Information supplied
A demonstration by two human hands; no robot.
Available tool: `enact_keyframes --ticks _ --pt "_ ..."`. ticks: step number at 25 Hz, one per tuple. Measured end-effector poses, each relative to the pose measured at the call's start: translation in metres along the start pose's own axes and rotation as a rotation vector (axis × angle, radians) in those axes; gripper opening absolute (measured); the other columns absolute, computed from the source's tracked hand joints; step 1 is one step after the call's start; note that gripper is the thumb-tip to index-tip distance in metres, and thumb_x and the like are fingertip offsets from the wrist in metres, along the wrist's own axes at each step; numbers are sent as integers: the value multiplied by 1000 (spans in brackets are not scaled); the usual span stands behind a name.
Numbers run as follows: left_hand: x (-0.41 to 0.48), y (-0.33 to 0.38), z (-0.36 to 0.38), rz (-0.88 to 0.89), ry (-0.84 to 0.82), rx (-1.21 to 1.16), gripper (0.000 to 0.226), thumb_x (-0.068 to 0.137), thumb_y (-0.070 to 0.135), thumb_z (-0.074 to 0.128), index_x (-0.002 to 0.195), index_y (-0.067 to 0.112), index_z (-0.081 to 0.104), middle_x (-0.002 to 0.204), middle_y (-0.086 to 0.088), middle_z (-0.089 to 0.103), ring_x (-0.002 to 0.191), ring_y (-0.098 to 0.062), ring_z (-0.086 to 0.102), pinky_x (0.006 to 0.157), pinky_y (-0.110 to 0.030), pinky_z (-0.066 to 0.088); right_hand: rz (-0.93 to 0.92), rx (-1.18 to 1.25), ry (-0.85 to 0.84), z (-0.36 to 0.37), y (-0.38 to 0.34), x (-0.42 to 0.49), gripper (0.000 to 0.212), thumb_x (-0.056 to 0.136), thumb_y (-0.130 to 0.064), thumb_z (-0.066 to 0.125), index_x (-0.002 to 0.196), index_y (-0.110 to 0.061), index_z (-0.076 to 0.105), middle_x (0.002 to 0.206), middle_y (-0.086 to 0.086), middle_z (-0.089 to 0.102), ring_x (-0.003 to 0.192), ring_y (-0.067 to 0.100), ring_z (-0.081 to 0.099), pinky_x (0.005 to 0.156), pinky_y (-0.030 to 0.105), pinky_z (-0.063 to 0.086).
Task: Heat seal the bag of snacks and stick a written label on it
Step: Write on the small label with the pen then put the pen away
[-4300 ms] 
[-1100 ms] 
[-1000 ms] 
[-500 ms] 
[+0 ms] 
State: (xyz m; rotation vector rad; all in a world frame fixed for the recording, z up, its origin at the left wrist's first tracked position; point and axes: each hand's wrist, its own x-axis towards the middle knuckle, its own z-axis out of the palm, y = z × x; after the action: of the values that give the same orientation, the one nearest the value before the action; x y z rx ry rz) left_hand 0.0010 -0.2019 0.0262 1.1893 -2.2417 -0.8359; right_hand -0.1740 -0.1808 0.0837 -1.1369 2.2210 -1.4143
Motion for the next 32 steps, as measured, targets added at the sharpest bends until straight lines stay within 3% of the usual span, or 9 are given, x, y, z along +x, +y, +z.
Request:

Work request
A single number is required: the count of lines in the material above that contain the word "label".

Result
2